*** Opening DATA PROVIDED ***

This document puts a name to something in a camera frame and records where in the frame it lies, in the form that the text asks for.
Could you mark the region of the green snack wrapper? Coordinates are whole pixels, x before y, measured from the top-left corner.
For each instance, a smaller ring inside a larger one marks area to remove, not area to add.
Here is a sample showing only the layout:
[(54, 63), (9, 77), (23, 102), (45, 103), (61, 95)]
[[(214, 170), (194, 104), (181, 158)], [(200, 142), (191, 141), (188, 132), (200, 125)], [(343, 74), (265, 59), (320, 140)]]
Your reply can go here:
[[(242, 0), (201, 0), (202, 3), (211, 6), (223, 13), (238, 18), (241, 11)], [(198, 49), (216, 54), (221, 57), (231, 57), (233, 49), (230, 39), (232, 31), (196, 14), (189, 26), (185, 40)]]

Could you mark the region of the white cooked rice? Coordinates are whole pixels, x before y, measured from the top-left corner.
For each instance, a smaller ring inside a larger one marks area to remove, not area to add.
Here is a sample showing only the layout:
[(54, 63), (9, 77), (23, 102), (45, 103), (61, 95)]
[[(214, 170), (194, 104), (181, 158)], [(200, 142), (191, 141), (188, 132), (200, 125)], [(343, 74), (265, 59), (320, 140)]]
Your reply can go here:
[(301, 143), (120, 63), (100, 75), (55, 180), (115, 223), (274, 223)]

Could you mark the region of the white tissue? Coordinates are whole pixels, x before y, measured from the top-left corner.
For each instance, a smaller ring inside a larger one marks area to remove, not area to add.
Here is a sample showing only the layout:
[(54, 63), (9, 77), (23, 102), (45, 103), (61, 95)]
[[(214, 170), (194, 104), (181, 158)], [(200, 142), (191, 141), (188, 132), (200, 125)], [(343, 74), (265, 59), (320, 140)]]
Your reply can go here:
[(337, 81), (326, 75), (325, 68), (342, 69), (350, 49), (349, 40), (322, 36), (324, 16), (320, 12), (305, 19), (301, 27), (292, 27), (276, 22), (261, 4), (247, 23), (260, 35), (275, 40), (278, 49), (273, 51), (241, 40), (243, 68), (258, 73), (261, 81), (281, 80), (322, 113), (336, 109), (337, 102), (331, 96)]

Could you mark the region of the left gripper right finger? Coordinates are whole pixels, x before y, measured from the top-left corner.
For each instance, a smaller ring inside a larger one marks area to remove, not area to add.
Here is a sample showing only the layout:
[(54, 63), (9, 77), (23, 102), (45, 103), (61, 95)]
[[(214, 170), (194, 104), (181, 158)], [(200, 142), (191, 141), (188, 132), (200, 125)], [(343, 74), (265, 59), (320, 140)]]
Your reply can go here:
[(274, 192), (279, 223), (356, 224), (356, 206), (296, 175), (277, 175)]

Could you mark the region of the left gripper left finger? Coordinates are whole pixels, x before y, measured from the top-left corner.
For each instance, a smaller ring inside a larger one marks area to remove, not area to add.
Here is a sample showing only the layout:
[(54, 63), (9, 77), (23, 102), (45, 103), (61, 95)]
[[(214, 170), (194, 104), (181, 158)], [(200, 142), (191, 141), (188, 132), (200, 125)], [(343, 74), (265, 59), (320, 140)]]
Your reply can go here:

*** Closing DATA PROVIDED ***

▶ **EXERCISE REQUIREMENTS**: Word for word, restate each record in the listing.

▶ **RESPONSE TO THIS TASK**:
This document puts a name to something in a camera frame and records where in the frame it lies, in the form that the text asks for.
Could you mark the region of the green snack wrapper? Coordinates are whole pixels, x before y, measured from the top-left corner.
For each instance, a smaller ring inside a larger one marks area to remove, not area to add.
Here is a sample showing only the layout:
[(54, 63), (9, 77), (23, 102), (45, 103), (61, 95)]
[[(214, 170), (194, 104), (181, 158)], [(200, 142), (191, 141), (188, 132), (200, 125)], [(343, 74), (265, 59), (320, 140)]]
Your reply can go here:
[[(242, 0), (201, 0), (202, 3), (211, 6), (223, 13), (238, 18), (241, 11)], [(198, 49), (216, 54), (221, 57), (231, 57), (233, 49), (230, 39), (232, 31), (196, 14), (189, 26), (185, 40)]]

Could you mark the region of the white cooked rice? Coordinates are whole pixels, x before y, measured from the top-left corner.
For each instance, a smaller ring inside a larger one marks area to remove, not area to add.
Here is a sample showing only the layout:
[(54, 63), (9, 77), (23, 102), (45, 103), (61, 95)]
[[(214, 170), (194, 104), (181, 158)], [(200, 142), (191, 141), (188, 132), (200, 125)], [(343, 74), (265, 59), (320, 140)]]
Your reply can go here:
[(301, 143), (120, 63), (100, 75), (55, 180), (115, 223), (274, 223)]

Could you mark the region of the white tissue? Coordinates are whole pixels, x before y, measured from the top-left corner.
For each instance, a smaller ring inside a larger one marks area to remove, not area to add.
Here is a sample showing only the layout:
[(54, 63), (9, 77), (23, 102), (45, 103), (61, 95)]
[[(214, 170), (194, 104), (181, 158)], [(200, 142), (191, 141), (188, 132), (200, 125)], [(343, 74), (265, 59), (320, 140)]]
Your reply can go here:
[(337, 81), (326, 75), (325, 68), (342, 69), (350, 49), (349, 40), (322, 36), (324, 16), (320, 12), (305, 19), (301, 27), (292, 27), (276, 22), (261, 4), (247, 23), (260, 35), (275, 40), (278, 49), (273, 51), (241, 40), (243, 68), (258, 73), (261, 81), (281, 80), (322, 113), (336, 109), (337, 102), (331, 96)]

Could you mark the region of the left gripper right finger? Coordinates are whole pixels, x before y, measured from the top-left corner.
For each instance, a smaller ring inside a larger one marks area to remove, not area to add.
Here is a sample showing only the layout:
[(54, 63), (9, 77), (23, 102), (45, 103), (61, 95)]
[[(214, 170), (194, 104), (181, 158)], [(200, 142), (191, 141), (188, 132), (200, 125)], [(343, 74), (265, 59), (320, 140)]]
Your reply can go here:
[(274, 192), (279, 223), (356, 224), (356, 206), (296, 175), (277, 175)]

Could you mark the region of the left gripper left finger? Coordinates are whole pixels, x before y, measured from the top-left corner.
For each instance, a smaller ring inside a larger one marks area to remove, not area to add.
Here is a sample showing only the layout:
[(54, 63), (9, 77), (23, 102), (45, 103), (61, 95)]
[[(214, 170), (194, 104), (181, 158)], [(200, 142), (191, 141), (188, 132), (200, 125)], [(343, 74), (265, 59), (320, 140)]]
Your reply can go here:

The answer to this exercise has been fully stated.